De quoi la crise à l’ULB est-elle le nom ?

image (67)L’ULB passe actuellement par un processus de réforme de sa gouvernance, qui – c’est le moins qu’on puisse dire -, avive conflits et tensions au sein de la communauté universitaire.

Les conséquences et les enjeux de la réforme sont de taille. Il y va, en effet, purement et simplement, du processus démocratique de décision au sein de l’établissement. En effet, le nouveau projet de gouvernance tend notamment à réduire considérablement le pouvoir de la représentation étudiante, ainsi que la représentation des employés administratifs et techniques, dans sa nouvelle structure. De plus, au niveau de l’exécutif, il prévoit de renforcer celui-ci en engageant un nouveau Directeur général, extérieur à l’ULB. En outre, le rôle des « experts » dans le processus de décision devrait également être accru.

Des actions ont été menées lundi soir (13/10) par les étudiants. Celles-ci visaient à interpeller le conseil d’administration sur ce qui relève, selon eux, d’un manque de consultation et de participation démocratique au processus de réforme. Ces actions ont donné lieu à des violences policières disproportionnées à l’encontre d’étudiants (voir vidéo RTBF et article de la FEF) La réunion du conseil d’administration de l’ULB fut quant à elle reportée au jeudi 17 au soir.

Comme l’expliquent dans une publication les Etudiants de Gauche Actifs : « Depuis mars 2012, les autorités de l’ULB préparent en coulisses une réforme qui va changer de fond en comble la direction universitaire. Selon les autorités, son objectif est de répondre plus efficacement aux nouveaux défis que doit relever l’université. Ce processus est défini par les autorités même comme une « réforme structurelle »… Une expression qu’on a déjà entendu quand il s’agit de privatiser les services publics, geler les salaires… » 

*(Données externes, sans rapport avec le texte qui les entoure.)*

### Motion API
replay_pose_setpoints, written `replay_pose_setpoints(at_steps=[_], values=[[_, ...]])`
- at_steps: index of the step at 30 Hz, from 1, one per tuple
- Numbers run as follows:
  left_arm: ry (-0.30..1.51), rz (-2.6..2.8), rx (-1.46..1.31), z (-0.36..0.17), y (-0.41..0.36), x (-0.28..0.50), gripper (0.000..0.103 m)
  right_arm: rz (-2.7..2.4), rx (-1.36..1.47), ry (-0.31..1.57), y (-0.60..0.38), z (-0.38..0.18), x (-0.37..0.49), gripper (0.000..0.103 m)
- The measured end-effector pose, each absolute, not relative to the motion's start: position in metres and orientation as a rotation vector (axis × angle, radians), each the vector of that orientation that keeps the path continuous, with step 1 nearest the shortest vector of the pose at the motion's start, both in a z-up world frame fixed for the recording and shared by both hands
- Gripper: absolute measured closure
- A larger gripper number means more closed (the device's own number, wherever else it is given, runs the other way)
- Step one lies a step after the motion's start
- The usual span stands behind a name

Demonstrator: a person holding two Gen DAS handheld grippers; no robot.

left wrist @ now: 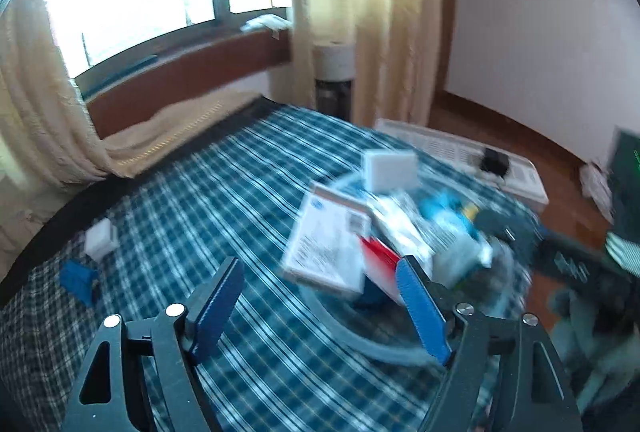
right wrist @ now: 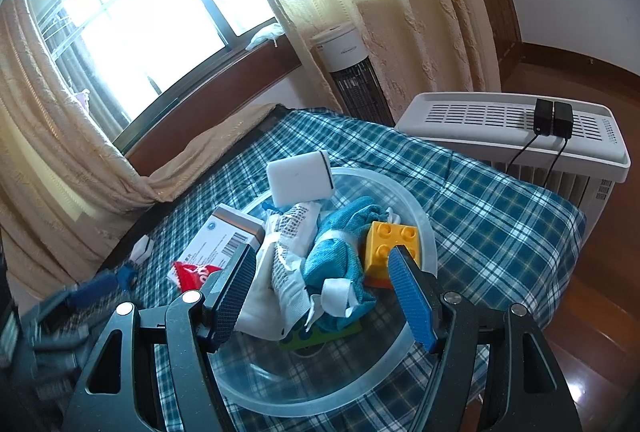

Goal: Organize objects
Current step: 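Withdraw both grippers from the bowl toward the blue packet and white sponge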

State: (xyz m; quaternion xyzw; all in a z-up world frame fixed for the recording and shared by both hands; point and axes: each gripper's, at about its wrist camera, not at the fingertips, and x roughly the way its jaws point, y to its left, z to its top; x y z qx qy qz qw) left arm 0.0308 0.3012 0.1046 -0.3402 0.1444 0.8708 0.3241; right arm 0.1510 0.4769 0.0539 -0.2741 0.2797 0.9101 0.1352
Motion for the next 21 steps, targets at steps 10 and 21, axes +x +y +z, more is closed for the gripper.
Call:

Il ne faut pas être grand clerc pour réaliser que la crise de gouvernance par laquelle passe aujourd’hui l’ULB s’inscrit dans une logique beaucoup plus large, amorcée il y a déjà quelques années par la réforme dite de Bologne. Logique technocratique, indexée sur le paradigme néo-libéral dominant, qui vise la subordination de l’enseignement supérieur et du monde de la recherche aux lois de l’entreprise et du management, et dont le fonctionnement a été finement analysé par Renaud Maes, chercheur en Sciences du Travail :http://www.renaudmaes.be/2013/10/16/controle-performances-et-gouvernance/

Dans un tel contexte, une assemblée générale des étudiants s’est tenue jeudi 17/10 à midi sur le campus du Solbosch, afin de faire le point, et de prendre les décisions appropriées quant aux actions imminentes à mener. Il en a résulté qu’une délégation des étudiants se rendrait le jour même à 20h Place Royale, où le conseil d’administration de l’université allait se tenir, pour y demander notamment :

– Le report des décisions sur la réforme

– Un réel débat contradictoire avec l’ensemble de la communauté universitaire

– La condamnation  explicite par le C.A. des violences policières du 14/10

– La mise en oeuvre, conformément aux statuts de l’université, d’un référendum sur la problématique. Ce qui remettrait sur ses deux jambes la démocratie : représentation et participation, et pas seulement représentation !

In fine, on a appris ce jeudi soir  que la requête des étudiants a rencontré une fin de non recevoir, et que la réforme a été votée par la majorité du conseil d’administration. Réforme qui, en tout état de cause, ne constitue qu’un élément du puzzle de la politique technocratique et managériale qui cherche à s’imposer sur l’ensemble du paysage de l’enseignement supérieur et universitaire.

En conséquence, la plus grande vigilance en termes d’information et d’analyse est plus que jamais de mise.